“Forgive”

Dorinda Axne

Where am I? I couldn’t see anything, anyone. A sudden wind blew, fierce as a winter storm. I was swept into a great whirling tunnel of darkness. Far off in the distance, I heard someone talking. A voice I recognized—my neurosurgeon. Relax, I reminded myself. You’re still under. They said surgery could take as long as eight hours.

An image bloomed before me as if I’d opened a giant pop-up picture book. A handsome red dun quarter horse neighed and pawed at the dirt outside his stable. Gunner. If it hadn’t been for him . . .

“I’m getting close to the right optic nerve,” I heard my surgeon say. I braced myself, but there was no pain. Only a cold sensation—a scalpel?—inside my skull.

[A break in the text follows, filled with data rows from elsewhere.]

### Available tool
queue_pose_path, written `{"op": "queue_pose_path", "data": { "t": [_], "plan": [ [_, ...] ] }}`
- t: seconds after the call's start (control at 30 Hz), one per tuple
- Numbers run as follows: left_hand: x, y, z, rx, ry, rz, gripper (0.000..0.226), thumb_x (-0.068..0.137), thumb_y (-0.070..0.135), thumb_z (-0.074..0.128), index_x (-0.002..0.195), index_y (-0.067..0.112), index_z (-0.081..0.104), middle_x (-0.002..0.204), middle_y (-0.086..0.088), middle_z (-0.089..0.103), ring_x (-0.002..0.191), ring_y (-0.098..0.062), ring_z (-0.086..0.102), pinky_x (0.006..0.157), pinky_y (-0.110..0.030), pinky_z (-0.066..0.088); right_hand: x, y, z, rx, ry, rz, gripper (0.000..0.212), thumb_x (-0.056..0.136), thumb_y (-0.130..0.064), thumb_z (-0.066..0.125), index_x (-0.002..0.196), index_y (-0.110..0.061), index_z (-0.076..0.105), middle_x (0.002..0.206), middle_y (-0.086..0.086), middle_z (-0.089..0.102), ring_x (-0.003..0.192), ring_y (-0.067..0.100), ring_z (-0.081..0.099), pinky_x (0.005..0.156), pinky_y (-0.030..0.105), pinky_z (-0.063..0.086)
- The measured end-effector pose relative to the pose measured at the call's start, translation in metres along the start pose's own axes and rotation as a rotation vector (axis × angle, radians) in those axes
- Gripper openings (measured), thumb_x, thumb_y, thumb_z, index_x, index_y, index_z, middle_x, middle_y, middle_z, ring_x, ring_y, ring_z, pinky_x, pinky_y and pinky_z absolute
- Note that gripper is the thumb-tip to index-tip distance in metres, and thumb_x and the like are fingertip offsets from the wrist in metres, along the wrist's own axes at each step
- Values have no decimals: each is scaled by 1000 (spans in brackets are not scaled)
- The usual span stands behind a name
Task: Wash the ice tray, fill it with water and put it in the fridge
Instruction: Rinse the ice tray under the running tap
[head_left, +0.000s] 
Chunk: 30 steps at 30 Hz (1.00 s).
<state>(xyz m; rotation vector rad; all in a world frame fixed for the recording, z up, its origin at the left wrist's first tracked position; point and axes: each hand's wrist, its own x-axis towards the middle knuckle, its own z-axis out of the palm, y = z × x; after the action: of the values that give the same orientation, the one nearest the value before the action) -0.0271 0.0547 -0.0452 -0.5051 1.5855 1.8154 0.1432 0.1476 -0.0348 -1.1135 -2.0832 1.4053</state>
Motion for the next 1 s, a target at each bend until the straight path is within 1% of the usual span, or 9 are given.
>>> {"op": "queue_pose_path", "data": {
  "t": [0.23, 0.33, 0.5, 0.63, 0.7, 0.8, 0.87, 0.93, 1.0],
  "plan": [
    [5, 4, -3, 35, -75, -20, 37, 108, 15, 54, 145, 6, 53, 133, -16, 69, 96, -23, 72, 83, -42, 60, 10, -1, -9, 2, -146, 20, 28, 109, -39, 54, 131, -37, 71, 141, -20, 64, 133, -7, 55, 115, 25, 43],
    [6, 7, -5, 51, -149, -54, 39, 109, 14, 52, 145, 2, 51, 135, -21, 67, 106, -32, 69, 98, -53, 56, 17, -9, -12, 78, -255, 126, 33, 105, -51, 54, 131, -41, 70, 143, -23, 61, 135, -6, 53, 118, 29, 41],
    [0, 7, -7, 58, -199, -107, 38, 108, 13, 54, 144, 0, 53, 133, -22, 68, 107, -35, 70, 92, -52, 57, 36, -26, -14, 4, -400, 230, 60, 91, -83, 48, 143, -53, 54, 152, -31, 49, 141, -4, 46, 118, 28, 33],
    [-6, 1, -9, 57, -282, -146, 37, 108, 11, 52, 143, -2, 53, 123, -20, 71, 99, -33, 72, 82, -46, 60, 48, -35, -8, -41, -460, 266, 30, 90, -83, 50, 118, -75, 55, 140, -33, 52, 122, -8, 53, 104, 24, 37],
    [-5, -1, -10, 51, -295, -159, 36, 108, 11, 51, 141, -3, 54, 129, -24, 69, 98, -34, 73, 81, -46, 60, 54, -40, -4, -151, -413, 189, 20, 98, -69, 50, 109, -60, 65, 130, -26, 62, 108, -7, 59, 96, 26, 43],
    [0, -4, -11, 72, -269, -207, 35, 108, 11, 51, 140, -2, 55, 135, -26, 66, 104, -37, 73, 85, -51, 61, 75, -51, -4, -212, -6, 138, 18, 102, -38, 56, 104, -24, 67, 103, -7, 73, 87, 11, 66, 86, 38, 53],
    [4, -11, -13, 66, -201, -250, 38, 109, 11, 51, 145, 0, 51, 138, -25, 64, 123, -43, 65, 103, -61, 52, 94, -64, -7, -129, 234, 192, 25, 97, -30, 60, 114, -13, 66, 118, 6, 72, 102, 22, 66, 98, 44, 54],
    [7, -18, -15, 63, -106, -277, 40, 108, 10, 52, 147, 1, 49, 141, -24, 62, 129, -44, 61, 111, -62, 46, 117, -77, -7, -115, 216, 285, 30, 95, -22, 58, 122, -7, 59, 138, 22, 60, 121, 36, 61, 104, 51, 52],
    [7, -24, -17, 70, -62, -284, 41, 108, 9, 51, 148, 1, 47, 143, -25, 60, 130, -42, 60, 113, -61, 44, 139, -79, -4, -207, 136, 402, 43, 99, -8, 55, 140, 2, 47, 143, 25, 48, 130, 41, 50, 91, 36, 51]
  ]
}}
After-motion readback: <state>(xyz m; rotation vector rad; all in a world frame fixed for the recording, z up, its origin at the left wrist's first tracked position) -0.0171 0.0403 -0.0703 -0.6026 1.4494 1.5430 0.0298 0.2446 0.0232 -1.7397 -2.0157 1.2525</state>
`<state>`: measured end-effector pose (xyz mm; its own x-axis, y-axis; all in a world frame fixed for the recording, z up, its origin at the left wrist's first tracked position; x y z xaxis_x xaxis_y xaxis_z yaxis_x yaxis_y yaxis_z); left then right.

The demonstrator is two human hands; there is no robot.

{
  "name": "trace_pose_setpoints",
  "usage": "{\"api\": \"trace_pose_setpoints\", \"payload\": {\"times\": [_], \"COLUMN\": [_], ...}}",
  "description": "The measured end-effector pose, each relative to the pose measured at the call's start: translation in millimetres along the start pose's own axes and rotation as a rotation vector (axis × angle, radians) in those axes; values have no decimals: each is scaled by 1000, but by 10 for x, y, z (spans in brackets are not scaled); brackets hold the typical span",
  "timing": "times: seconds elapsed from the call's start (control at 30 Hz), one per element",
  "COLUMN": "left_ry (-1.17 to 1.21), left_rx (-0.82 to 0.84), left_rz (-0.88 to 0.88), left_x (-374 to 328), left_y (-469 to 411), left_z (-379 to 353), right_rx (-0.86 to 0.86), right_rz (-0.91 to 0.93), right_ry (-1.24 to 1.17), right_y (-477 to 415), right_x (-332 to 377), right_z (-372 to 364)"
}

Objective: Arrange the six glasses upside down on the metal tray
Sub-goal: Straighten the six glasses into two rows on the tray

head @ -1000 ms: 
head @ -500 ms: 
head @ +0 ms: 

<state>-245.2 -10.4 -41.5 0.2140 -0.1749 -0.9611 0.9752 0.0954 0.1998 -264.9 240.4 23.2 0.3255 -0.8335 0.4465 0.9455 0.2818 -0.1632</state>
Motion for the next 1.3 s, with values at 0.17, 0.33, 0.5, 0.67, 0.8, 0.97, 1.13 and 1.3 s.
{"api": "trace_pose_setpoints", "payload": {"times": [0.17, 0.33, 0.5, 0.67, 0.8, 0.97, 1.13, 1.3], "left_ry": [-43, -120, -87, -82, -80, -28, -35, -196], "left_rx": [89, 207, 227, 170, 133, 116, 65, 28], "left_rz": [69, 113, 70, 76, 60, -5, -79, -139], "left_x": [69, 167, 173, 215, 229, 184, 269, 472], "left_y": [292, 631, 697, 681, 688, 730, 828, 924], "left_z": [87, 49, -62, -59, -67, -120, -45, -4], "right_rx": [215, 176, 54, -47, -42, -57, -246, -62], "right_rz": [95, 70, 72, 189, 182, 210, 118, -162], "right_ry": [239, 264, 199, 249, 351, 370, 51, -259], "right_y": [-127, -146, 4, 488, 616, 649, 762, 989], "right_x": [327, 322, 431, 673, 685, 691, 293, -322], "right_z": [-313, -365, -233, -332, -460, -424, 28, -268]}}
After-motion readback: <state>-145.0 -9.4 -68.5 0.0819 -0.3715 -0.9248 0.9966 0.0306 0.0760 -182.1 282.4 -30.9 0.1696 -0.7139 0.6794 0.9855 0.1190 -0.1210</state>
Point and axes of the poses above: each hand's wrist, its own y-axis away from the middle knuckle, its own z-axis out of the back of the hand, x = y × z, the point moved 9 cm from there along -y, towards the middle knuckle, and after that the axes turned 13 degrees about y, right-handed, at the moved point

I’d been having dizziness and mild leg tremors for weeks. Nothing serious, I thought. Then one day my gentle Gunner reared and nearly threw me from the saddle. The whiplash brought on suddenly worsening symptoms—severe headaches, my legs wouldn’t hold me. A visit to the doctor revealed a tumor. Because of its size and location, the surgery to remove it would be complicated.

I felt the cold breath of the wind against my skin. It swept me deeper into the tunnel. Gunner disappeared. Now I was holding a phone to my ear. Another familiar voice was on the line, one that made each hair on the back of my neck bristle. Our conversation was stiff, stilted. Then it erupted. Accusations, yelling, fighting, again.

The wind carried the phone from my hand. Another voice, a friendly one, echoed in the darkness. My brother. “You have so much anger toward him, Dorinda,” he said. “It’s causing you so much pain. I keep praying something will happen so you can let it go.”

Impossible. There’s no forgiving what he did.

I reached out to stroke a russet mane. Gunner. I began brushing him, grooming him from head to hooves. Something I did after all those angry phone calls. I rested my cheek against his sleek coat, breathed in the scent of cut hay. He could soothe me like nothing else. I’d always wanted a horse, and when my husband had bought him for me, I couldn’t have been happier.

I was surrounded by blessings. A loving husband, wonderful children, a devoted brother, a beautiful horse. And yet . . .

The air crackled. The surrounding darkness burst into red-orange flames. Fire pressed in on me from all sides, leaping up from nowhere and everywhere all at once. Heat pervaded my body.

A face flickered into view through the flames—my own. I was only nine years old, trying to make sense of what my father had told me. My mother was dead. She had been diagnosed with postpartum depression at age thirty-two and had been sent to a mental hospital. She’d undergone shock therapy but hadn’t gotten better. She had committed suicide.

I felt something on my lower legs tightening, then releasing. The pneumatic compression stockings that the nurse had put on me before the operation. Air was being pumped into them to prevent blood clots. You are still in surgery. None of this is real.

But it was. The fire intensified, sending up plumes of ash and smoke. Through the haze, I saw another face, one that made me cringe. “Your new mother,” Dad said. Less than a year after my mother had died. His second wife was cruel and controlling. When harsh words didn’t keep my siblings and me in line, an occasional beating made up the difference. I finally escaped when I turned eighteen. But the damage was done. I could never forgive Dad for what he put us through. No matter how he tried to reach out. No matter what my brother said.

“I just don’t want you trapped by your anger. You deserve to be free, Dorinda.” My brother, his voice faint amid the roar of the fire. He had forgiven. I couldn’t understand it. He’d suffered through the same trauma. He had been only a baby when Mom had died, so he’d never known a loving mother. How was he able to move on? How could I?

As quickly as it had combusted, the fire dissipated. The heat, the anger in me softened and cooled. The pressure on my legs. I felt it again. The air pumps working diligently. The anesthesia had to be the reason for all of this, yet how could it be so clear, so vivid? The reality of the operating room was still there, even as I felt outside my body, outside time and space itself.

The wind caught me once more, rushing against me, lifting me. My body went weightless. I heard something through the curtain of wind.

“Forgive him. He does not know what he does,” said a deep male voice. Not a command, not advice. A voice of absolute love, absolute honesty. It wasn’t the surgeon. Or my dad. Or my brother. I trusted it inherently, like a truth I’d always known.

All at once light flared from the nothingness around me, a star flowering into life. It was wondrous, shimmering brighter with each moment. The light pulsed in white-gold bursts toward me, then through me, suffusing me with an indescribable peace. All my anger and hatred were washed away. I could rest now.

When I opened my eyes, I was in the recovery room, my husband sitting beside my bed. “You’re awake,” he said, taking my hand. “How do you feel? Do you need anything?”

“I have to call Dad,” I told him. “There’s something I need to say.”